• _REQUIRED ACTION_
Search the listing below for "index". Copy each matching line.
** Opening GIVEN DATA block **
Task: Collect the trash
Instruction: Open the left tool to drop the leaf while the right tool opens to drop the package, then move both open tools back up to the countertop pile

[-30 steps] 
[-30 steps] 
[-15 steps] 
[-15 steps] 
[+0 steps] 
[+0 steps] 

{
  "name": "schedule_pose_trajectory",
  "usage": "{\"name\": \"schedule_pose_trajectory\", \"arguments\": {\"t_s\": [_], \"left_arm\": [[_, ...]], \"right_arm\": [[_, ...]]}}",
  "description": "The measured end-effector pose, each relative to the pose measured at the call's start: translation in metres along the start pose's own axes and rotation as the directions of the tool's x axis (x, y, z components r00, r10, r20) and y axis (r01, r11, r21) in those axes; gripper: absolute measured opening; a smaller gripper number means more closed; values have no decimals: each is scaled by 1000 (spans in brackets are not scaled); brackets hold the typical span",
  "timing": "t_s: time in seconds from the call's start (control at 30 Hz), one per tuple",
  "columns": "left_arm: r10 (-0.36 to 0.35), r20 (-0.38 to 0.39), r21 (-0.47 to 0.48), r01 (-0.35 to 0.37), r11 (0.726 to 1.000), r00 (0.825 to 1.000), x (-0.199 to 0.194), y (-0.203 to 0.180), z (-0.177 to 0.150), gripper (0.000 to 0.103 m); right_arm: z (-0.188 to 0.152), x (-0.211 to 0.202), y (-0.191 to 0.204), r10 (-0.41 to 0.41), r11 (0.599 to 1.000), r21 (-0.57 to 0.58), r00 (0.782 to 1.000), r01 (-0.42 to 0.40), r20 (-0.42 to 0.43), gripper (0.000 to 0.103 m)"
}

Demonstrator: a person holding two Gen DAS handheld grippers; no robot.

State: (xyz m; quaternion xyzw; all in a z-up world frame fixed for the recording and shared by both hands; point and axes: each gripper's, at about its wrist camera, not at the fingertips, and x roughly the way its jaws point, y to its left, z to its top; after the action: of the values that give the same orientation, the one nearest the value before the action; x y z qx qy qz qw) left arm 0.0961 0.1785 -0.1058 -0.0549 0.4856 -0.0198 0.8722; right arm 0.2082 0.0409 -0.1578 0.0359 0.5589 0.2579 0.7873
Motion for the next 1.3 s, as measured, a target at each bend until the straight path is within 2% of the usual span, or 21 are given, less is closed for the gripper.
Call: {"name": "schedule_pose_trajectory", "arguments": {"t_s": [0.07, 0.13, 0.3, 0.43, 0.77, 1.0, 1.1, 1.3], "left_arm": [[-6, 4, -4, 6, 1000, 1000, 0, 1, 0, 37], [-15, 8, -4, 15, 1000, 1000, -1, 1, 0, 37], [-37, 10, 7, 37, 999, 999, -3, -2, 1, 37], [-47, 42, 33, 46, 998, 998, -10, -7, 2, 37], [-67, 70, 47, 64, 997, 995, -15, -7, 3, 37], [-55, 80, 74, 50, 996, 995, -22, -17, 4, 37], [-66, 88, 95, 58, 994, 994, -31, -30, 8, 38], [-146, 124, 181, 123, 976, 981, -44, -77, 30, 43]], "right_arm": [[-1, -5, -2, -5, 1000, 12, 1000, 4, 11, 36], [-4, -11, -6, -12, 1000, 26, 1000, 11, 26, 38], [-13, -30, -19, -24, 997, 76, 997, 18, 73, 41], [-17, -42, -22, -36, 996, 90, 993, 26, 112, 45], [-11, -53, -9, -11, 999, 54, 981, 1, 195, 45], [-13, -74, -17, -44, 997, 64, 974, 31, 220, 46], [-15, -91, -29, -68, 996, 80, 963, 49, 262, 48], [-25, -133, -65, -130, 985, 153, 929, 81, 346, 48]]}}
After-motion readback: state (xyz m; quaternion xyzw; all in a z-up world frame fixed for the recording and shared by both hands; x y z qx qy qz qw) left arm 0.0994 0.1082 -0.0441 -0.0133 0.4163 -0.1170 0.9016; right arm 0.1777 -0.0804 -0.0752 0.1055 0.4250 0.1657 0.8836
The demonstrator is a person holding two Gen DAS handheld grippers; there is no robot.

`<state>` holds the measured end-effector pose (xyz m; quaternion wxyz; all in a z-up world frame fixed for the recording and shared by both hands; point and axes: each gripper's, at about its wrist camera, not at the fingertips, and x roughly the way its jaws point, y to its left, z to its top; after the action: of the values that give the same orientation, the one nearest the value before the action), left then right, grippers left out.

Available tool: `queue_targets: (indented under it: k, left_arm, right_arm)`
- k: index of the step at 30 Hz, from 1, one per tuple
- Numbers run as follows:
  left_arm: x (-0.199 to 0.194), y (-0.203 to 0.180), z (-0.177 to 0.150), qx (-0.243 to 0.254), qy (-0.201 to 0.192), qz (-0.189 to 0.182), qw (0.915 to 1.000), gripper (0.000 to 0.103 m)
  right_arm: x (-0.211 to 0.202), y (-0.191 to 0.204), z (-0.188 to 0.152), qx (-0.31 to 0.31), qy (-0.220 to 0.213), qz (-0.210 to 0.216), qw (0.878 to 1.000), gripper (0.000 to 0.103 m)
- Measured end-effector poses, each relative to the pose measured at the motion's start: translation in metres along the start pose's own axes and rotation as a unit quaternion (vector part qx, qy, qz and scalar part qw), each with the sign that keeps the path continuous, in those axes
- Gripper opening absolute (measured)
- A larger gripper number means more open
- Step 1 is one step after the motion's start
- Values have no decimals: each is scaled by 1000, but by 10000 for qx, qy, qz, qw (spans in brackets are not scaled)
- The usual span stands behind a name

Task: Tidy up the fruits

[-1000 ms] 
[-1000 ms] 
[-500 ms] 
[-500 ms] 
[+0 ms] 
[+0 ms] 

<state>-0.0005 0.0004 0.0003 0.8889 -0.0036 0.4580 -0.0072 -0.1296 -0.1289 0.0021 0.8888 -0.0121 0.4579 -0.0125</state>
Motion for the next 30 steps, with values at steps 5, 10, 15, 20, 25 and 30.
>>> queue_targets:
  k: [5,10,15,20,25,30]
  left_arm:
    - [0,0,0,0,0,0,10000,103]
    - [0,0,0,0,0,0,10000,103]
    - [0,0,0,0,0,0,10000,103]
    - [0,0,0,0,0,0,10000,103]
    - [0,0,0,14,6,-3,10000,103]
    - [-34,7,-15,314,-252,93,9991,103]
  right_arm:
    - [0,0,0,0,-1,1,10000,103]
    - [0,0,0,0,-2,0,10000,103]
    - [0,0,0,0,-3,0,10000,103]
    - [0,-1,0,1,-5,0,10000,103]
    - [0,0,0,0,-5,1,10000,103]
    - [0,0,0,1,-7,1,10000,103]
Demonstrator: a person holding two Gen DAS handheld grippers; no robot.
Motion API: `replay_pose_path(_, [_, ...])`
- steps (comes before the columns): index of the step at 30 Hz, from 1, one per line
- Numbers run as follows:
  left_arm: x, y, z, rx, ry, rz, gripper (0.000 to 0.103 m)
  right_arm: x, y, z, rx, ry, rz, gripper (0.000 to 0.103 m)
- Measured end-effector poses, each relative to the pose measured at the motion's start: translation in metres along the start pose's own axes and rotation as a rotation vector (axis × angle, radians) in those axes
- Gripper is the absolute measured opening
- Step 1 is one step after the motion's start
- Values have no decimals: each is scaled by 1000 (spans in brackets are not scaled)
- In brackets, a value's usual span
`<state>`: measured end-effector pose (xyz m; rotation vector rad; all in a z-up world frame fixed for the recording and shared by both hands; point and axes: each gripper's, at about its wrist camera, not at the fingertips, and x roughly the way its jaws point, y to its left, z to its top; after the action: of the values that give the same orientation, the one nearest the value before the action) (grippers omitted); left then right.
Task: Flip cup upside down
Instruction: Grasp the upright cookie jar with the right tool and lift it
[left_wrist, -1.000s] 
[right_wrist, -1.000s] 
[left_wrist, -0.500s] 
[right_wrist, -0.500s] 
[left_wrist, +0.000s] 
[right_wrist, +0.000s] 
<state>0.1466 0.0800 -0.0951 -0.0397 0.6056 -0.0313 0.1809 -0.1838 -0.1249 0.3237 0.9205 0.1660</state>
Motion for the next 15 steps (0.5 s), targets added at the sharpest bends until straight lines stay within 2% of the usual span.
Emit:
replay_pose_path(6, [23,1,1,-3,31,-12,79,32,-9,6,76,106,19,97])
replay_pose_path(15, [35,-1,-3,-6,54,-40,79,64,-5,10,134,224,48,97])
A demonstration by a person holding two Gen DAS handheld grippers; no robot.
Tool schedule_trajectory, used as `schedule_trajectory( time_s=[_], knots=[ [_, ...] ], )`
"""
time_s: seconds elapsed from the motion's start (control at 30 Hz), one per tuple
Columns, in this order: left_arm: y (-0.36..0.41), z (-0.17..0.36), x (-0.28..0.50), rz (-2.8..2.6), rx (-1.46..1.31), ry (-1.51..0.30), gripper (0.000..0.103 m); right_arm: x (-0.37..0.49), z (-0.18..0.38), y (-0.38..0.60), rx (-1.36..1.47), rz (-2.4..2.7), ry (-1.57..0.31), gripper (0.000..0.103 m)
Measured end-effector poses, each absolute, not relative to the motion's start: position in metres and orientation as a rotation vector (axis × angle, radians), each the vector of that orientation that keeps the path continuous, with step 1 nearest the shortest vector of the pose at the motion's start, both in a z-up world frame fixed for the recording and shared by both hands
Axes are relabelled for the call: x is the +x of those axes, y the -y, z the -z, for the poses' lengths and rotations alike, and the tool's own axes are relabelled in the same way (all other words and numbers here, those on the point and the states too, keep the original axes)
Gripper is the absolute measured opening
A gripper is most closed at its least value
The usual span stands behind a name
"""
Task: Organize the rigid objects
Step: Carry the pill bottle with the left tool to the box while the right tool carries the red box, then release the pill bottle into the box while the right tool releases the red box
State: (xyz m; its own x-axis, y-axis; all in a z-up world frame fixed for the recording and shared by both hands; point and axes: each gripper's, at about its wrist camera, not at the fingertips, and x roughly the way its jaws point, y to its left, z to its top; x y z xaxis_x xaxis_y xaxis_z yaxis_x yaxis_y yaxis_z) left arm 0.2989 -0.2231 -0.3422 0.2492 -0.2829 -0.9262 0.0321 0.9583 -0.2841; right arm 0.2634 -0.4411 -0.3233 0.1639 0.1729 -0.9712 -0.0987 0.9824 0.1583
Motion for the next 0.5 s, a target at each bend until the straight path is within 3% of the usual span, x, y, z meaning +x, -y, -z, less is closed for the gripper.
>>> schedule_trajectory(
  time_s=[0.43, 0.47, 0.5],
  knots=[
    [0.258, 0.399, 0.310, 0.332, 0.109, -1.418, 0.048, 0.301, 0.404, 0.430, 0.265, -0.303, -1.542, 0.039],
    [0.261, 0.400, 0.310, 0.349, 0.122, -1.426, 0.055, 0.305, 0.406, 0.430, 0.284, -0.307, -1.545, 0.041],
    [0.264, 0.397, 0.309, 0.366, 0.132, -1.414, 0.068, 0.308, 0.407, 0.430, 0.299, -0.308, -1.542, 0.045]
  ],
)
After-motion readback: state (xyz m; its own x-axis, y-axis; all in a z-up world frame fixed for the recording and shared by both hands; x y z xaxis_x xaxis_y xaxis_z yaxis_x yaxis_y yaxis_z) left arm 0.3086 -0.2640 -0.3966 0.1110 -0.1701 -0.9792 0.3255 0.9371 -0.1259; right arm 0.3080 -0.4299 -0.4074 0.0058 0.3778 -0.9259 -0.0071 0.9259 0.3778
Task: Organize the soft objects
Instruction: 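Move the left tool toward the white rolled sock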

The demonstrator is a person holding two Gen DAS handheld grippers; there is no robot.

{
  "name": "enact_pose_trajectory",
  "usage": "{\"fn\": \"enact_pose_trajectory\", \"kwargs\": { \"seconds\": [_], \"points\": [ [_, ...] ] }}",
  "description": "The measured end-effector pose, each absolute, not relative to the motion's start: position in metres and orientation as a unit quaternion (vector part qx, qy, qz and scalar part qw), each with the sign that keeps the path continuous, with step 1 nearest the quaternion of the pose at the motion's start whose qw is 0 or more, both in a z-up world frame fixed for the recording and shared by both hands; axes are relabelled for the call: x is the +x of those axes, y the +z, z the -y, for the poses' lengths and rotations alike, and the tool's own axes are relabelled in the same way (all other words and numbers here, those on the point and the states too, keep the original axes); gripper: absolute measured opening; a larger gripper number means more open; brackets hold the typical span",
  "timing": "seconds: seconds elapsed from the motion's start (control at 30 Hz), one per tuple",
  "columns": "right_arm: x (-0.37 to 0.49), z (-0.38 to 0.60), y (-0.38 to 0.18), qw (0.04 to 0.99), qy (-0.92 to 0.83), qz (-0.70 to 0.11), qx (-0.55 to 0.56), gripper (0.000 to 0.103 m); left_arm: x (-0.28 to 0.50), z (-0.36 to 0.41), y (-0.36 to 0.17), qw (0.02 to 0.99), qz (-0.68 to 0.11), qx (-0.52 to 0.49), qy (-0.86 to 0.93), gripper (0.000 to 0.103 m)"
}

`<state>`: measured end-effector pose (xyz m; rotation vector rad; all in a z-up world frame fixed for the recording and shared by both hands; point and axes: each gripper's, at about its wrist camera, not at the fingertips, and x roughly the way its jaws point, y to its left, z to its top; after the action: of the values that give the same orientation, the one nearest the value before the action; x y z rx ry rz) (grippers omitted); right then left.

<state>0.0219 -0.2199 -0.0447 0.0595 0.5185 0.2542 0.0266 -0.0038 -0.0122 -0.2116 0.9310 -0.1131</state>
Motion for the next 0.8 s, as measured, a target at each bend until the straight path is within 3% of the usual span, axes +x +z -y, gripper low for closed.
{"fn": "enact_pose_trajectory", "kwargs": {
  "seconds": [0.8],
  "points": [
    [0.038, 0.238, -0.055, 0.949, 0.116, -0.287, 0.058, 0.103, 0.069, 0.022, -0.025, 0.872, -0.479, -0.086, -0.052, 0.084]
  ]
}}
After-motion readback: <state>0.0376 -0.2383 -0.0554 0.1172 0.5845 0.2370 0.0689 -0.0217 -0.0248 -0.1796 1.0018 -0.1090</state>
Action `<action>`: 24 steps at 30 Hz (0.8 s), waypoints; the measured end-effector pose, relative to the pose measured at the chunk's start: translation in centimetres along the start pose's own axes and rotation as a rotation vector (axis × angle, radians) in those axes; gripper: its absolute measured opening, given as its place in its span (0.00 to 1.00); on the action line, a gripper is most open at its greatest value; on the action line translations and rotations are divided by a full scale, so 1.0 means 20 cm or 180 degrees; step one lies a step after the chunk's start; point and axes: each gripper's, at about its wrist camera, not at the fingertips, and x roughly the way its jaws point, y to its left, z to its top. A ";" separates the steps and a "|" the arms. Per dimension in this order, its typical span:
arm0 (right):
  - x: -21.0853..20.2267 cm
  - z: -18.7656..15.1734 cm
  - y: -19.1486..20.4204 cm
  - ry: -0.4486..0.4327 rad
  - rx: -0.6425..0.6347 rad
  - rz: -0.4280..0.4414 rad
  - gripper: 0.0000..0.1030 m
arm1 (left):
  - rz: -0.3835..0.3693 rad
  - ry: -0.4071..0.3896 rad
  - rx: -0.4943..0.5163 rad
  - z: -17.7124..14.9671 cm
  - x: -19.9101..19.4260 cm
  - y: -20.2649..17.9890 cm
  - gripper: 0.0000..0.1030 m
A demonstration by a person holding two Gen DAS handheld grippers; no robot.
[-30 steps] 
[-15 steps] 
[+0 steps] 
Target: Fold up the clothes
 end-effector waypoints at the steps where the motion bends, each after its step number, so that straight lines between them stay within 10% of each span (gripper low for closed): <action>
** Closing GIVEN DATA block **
• _YOUR SOLUTION_
- k: index of the step at 30 Hz, from 1, one per tuple
- steps (comes before the columns): index of the step at 30 Hz, from 1, one per line

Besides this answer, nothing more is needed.